> _Try it_: Starting with the line that has "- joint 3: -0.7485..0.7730" in the records below and stopping after the line that has "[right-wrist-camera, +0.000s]", output every line exactly and nothing else; skip pictures.

> _Record excerpts_:
•••••
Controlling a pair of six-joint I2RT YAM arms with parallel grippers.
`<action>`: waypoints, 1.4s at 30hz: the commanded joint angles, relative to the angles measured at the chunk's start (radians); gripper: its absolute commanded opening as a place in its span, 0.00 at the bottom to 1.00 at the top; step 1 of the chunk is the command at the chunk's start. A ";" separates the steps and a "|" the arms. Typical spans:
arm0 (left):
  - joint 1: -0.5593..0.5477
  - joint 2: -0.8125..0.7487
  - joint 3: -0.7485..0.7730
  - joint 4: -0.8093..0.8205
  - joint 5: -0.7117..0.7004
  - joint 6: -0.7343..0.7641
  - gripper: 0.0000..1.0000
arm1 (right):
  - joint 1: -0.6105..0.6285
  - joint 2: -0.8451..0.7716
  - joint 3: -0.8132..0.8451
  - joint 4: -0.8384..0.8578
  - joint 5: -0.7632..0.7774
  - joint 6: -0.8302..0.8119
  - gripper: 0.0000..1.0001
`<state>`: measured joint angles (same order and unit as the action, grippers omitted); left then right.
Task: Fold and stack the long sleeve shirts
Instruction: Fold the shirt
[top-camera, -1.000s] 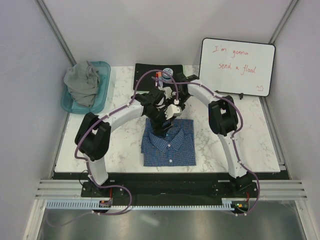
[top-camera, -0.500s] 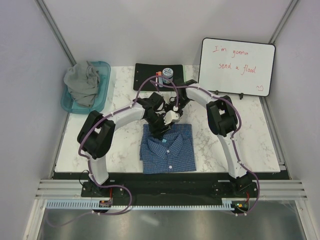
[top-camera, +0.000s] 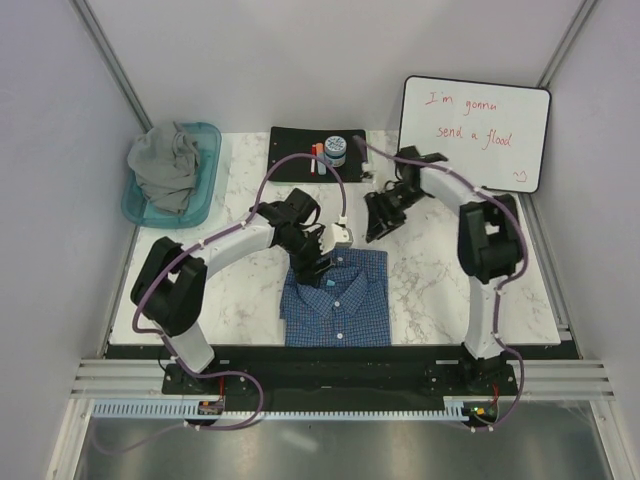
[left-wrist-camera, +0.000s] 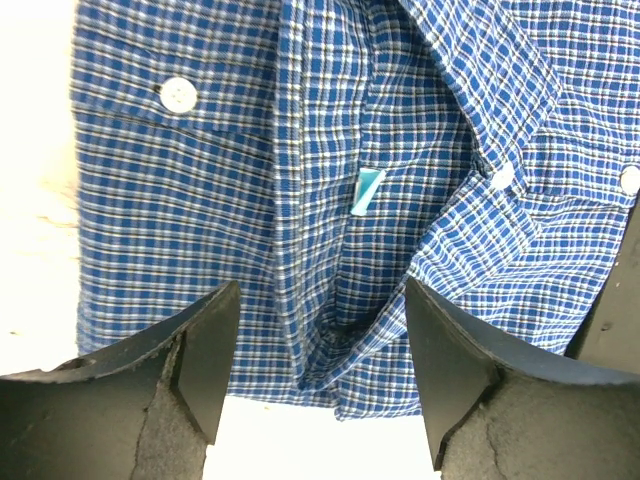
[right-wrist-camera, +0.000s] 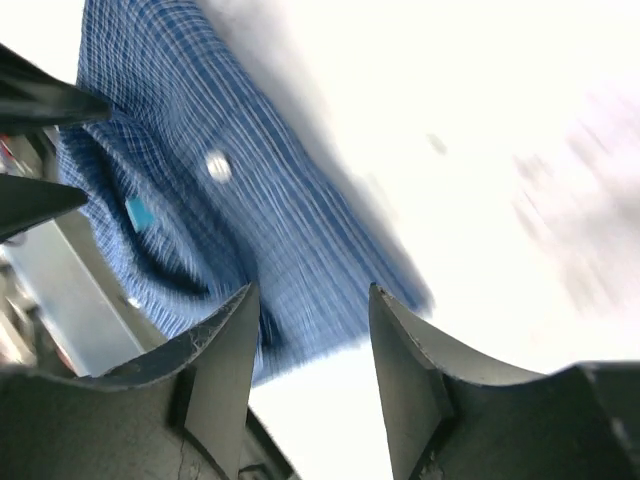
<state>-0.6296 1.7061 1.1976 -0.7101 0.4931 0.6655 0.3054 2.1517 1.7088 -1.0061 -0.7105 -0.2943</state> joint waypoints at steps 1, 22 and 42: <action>0.002 -0.023 -0.006 0.050 0.030 -0.066 0.76 | -0.135 -0.176 -0.180 0.021 -0.032 0.116 0.54; 0.004 0.144 0.134 0.095 -0.013 -0.121 0.72 | -0.147 -0.139 -0.535 -0.042 -0.217 -0.032 0.25; 0.005 0.153 0.114 0.106 -0.022 -0.125 0.72 | -0.065 -0.073 -0.531 -0.045 -0.196 -0.043 0.34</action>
<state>-0.6296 1.8557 1.3022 -0.6380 0.4721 0.5652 0.2340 2.0712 1.1683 -1.0504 -0.9005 -0.3180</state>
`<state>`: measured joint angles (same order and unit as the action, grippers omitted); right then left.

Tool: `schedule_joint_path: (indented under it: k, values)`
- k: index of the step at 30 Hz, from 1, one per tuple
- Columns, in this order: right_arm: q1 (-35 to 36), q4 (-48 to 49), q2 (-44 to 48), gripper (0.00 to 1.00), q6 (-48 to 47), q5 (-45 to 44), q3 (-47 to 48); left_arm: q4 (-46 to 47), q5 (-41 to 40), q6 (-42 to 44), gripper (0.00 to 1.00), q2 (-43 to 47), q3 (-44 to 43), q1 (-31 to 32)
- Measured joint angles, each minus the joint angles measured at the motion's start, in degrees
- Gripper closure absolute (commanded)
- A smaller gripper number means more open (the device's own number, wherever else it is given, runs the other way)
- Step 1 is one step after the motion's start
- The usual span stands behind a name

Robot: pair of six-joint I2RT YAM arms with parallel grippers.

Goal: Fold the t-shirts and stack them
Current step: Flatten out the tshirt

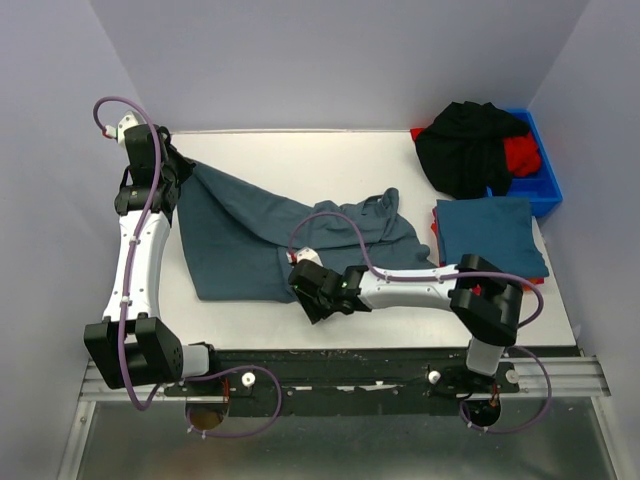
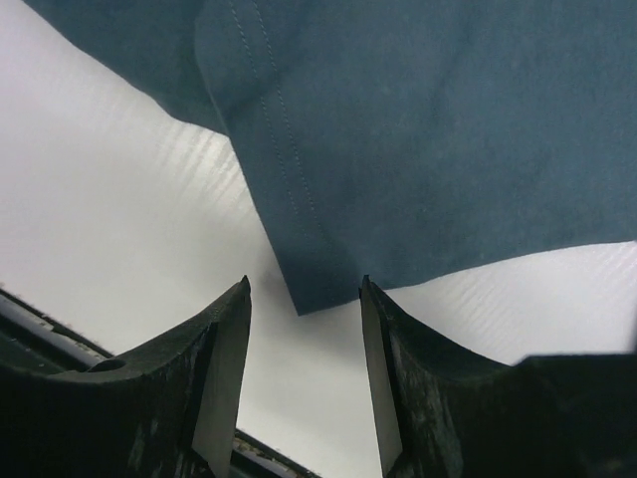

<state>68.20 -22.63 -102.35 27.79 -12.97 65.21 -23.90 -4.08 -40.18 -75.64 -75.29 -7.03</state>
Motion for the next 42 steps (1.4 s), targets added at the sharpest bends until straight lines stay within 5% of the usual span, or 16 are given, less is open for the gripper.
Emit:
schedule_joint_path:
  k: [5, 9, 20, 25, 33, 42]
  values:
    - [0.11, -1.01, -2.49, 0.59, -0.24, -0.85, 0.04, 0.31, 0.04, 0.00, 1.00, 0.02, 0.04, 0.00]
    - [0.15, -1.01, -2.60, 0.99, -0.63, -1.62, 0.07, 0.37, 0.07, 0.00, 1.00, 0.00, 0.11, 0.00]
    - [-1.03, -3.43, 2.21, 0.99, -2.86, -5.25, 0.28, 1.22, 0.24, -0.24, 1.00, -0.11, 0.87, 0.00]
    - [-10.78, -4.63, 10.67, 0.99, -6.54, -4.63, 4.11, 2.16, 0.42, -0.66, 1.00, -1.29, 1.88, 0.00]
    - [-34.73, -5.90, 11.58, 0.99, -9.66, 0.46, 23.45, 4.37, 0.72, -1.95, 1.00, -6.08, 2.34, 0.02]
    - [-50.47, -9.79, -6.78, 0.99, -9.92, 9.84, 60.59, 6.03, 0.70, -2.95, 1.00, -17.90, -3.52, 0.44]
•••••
> _Output of the task_:
  - joint 3: -0.7485..0.7730
  - joint 4: -0.8093..0.8205
  - joint 5: -0.7117..0.7004
  - joint 6: -0.7343..0.7641
  - gripper: 0.0000..1.0000
arm1 (right):
  - joint 1: -0.6105..0.6285
  - joint 2: -0.8451..0.7716
  - joint 3: -0.8132..0.8451
  - joint 4: -0.8384..0.8578
  - joint 5: -0.7632..0.7774
  - joint 6: -0.8302..0.8119
  - gripper: 0.0000..1.0001
`<state>`: measured joint angles (same order and unit as the action, grippers omitted); left then right.
Task: Fold and stack the long sleeve shirts
Instruction: Fold the shirt
[top-camera, -1.000s] 
[top-camera, -0.500s] 
[top-camera, +0.000s] 
[left-wrist-camera, +0.000s] 
[right-wrist-camera, +0.000s] 

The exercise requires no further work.